Webus, a China-based international chauffeur service, is set to raise $300 million to strengthen its XRP strategic reserve. The company aims to incorporate XRP payments into its global network, ensuring smoother transactions for customers. This initiative reflects a growing trend of service providers integrating cryptocurrency into their payment systems. By adopting XRP, Webus seeks to enhance customer experience while optimizing payment efficiency. The fundraising effort underscores its commitment to utilizing blockchain technology in delivering innovative solutions. This strategic move not only simplifies transactions but also offers a secure payment method. Webus's approach signifies a notable shift in traditional services adapting to the digital economy. As cryptocurrencies gain traction, Webus is positioning itself at the forefront of this financial evolution.

Webus, a China-based international chauffeur service, is set to raise $300 million to strengthen its XRP strategic reserve. The company aims to incorporate XRP payments into its global network, ensuring smoother transactions for customers. This initiative reflects a growing trend of service providers integrating cryptocurrency into their payment systems.

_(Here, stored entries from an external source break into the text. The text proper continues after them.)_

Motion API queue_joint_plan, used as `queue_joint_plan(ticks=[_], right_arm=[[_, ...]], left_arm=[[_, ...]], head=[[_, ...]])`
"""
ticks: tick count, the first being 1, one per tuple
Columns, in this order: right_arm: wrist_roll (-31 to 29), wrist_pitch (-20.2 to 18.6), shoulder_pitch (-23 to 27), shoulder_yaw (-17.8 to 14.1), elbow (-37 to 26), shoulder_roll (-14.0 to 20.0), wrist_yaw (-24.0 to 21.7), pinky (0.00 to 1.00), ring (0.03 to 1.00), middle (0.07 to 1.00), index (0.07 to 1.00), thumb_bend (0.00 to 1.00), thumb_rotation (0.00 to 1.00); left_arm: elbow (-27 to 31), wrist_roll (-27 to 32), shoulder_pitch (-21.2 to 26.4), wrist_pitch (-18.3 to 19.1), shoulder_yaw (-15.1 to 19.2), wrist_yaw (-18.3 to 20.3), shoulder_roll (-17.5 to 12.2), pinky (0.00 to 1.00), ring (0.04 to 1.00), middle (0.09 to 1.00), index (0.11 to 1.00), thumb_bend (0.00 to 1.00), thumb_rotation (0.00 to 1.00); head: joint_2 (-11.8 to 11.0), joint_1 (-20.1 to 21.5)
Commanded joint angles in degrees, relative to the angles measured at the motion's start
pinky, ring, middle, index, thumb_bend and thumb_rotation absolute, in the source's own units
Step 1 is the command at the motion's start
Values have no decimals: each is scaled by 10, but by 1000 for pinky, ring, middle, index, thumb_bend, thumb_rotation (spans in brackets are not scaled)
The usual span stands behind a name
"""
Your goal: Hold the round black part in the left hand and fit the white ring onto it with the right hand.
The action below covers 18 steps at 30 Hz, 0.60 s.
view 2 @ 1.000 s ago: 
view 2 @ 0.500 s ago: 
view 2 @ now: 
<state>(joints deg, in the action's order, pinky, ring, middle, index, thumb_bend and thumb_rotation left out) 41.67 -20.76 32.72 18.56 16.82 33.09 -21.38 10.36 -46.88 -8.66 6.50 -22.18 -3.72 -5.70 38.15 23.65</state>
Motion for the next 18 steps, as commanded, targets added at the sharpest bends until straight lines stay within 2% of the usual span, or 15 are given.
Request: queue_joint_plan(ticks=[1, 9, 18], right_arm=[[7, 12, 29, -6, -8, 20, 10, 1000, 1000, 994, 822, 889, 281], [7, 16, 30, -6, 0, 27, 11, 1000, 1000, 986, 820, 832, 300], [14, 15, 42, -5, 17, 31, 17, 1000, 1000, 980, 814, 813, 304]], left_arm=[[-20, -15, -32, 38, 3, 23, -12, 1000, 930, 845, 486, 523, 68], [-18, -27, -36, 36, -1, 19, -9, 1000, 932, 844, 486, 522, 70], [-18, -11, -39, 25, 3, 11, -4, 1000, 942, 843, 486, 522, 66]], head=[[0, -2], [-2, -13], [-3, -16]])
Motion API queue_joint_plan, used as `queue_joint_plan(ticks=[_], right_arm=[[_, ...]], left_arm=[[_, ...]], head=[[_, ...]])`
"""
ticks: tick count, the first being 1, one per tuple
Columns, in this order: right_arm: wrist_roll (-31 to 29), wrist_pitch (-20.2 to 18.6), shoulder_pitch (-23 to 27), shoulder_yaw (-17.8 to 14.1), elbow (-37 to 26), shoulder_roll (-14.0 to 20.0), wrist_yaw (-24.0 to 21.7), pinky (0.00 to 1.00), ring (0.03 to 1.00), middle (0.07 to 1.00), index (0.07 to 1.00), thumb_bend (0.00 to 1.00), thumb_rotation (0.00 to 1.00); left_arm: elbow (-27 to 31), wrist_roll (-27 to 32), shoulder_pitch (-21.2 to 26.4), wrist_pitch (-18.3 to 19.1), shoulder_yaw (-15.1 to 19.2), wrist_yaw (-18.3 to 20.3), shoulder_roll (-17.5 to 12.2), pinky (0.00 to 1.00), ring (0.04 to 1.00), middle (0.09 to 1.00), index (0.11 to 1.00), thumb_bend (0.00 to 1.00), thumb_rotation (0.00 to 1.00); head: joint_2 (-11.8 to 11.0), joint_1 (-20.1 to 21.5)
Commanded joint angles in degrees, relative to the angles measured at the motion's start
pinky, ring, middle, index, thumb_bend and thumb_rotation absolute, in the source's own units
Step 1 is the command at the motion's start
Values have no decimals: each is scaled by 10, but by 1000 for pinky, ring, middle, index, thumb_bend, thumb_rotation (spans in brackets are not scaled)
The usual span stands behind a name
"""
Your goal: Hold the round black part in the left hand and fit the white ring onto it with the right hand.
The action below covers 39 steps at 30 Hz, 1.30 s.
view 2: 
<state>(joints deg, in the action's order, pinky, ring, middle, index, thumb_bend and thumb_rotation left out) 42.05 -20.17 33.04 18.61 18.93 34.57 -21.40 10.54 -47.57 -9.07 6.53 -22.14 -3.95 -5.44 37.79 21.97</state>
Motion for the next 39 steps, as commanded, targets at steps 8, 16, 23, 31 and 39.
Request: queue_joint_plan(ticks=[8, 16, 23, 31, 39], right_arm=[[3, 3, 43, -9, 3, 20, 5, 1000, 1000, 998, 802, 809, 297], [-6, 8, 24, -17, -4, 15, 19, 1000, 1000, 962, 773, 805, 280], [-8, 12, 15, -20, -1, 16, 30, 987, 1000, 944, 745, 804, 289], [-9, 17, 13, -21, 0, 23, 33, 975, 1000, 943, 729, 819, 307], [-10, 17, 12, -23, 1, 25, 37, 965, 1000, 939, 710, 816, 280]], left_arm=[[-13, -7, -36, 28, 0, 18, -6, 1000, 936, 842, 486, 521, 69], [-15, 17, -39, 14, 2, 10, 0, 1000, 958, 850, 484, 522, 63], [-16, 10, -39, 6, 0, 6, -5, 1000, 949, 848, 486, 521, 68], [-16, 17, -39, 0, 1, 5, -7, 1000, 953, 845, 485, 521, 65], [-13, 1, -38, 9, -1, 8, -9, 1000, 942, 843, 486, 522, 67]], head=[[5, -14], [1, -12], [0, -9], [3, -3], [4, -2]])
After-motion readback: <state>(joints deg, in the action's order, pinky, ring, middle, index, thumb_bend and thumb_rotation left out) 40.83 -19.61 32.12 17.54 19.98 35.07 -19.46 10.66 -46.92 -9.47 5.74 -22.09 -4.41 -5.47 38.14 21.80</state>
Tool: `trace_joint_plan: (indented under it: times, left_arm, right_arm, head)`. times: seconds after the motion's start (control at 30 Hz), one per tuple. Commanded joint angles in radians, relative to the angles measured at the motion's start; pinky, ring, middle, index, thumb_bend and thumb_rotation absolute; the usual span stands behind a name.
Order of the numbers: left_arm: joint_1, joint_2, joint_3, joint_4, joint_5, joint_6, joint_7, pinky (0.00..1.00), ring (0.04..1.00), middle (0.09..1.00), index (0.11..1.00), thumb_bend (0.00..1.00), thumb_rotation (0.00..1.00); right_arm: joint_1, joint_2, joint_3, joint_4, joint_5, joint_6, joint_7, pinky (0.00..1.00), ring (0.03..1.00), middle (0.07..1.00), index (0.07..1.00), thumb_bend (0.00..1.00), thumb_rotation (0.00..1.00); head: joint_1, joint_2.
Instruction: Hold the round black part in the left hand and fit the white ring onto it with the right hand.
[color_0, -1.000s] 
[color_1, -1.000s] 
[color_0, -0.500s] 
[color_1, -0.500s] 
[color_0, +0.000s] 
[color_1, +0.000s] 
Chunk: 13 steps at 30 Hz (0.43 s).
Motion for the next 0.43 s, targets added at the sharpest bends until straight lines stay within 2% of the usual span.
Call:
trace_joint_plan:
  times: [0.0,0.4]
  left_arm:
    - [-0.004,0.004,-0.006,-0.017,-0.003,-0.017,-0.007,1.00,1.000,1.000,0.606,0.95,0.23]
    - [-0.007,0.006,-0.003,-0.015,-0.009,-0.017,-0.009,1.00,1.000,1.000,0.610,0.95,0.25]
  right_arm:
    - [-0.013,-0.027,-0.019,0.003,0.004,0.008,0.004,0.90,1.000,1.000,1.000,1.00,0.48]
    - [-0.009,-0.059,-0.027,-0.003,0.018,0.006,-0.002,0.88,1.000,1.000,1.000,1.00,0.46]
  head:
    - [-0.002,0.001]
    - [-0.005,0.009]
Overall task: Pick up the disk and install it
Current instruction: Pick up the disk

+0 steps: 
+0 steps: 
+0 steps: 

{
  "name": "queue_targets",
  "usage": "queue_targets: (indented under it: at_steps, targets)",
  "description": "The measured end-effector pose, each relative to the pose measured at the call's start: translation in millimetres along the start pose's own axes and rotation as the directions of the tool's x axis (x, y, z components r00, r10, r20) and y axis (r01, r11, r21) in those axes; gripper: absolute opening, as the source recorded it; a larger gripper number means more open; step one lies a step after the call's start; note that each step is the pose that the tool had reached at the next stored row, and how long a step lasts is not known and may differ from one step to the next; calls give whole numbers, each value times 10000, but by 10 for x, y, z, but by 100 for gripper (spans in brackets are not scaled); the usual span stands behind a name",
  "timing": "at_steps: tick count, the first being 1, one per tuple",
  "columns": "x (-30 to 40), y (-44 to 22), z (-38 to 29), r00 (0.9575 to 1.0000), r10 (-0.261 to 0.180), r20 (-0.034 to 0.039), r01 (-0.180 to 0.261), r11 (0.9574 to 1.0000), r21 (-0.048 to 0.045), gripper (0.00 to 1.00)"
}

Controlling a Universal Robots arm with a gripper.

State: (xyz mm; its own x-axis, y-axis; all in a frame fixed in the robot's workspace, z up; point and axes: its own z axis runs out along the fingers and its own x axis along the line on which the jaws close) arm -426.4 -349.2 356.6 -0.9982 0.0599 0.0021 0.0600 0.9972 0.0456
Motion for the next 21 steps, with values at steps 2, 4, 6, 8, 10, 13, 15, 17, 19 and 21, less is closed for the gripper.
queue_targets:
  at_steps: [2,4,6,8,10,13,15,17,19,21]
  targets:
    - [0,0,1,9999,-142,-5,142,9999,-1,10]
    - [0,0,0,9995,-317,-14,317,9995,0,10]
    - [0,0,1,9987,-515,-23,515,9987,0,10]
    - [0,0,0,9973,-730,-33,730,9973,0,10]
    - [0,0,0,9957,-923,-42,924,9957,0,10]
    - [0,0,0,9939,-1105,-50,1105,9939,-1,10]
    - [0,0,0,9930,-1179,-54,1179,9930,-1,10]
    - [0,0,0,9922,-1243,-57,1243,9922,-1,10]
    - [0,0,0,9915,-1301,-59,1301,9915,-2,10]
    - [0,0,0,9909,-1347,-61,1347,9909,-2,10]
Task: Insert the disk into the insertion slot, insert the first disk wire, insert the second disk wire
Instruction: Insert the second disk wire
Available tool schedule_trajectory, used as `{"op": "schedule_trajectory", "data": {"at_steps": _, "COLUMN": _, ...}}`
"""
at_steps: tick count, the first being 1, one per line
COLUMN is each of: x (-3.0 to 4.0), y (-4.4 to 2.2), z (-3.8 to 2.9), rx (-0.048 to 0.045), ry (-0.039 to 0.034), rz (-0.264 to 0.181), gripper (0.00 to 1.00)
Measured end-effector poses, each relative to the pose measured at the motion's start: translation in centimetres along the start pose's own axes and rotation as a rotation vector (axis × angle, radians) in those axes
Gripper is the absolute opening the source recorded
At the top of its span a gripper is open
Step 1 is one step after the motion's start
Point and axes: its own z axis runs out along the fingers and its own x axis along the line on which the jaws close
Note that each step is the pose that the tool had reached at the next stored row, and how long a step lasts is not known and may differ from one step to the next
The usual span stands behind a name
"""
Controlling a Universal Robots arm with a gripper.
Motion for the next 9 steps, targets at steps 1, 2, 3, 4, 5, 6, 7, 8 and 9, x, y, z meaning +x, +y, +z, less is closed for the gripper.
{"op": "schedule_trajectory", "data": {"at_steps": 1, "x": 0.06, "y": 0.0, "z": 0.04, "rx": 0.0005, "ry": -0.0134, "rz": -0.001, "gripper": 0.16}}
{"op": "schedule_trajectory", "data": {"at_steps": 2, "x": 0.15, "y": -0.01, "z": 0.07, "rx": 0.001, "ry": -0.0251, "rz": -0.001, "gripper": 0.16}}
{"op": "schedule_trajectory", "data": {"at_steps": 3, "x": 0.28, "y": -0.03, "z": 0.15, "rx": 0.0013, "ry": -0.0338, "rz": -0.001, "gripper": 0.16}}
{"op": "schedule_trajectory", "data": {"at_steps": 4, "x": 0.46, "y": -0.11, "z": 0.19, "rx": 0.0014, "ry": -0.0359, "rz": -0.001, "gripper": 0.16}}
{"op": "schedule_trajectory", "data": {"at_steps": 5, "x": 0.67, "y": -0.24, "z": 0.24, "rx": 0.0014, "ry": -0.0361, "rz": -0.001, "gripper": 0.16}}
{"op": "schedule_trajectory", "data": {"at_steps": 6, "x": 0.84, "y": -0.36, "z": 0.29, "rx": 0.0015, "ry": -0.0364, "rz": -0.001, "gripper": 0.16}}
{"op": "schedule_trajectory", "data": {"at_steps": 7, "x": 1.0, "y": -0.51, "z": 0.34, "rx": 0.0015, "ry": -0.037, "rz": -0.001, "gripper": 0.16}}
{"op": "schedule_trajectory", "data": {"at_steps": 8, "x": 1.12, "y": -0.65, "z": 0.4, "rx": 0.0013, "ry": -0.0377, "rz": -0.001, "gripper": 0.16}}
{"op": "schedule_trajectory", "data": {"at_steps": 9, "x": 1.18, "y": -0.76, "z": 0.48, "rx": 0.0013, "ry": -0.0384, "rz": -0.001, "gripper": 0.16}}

By adopting XRP, Webus seeks to enhance customer experience while optimizing payment efficiency. The fundraising effort underscores its commitment to utilizing blockchain technology in delivering innovative solutions. This strategic move not only simplifies transactions but also offers a secure payment method. Webus's approach signifies a notable shift in traditional services adapting to the digital economy. As cryptocurrencies gain traction, Webus is positioning itself at the forefront of this financial evolution.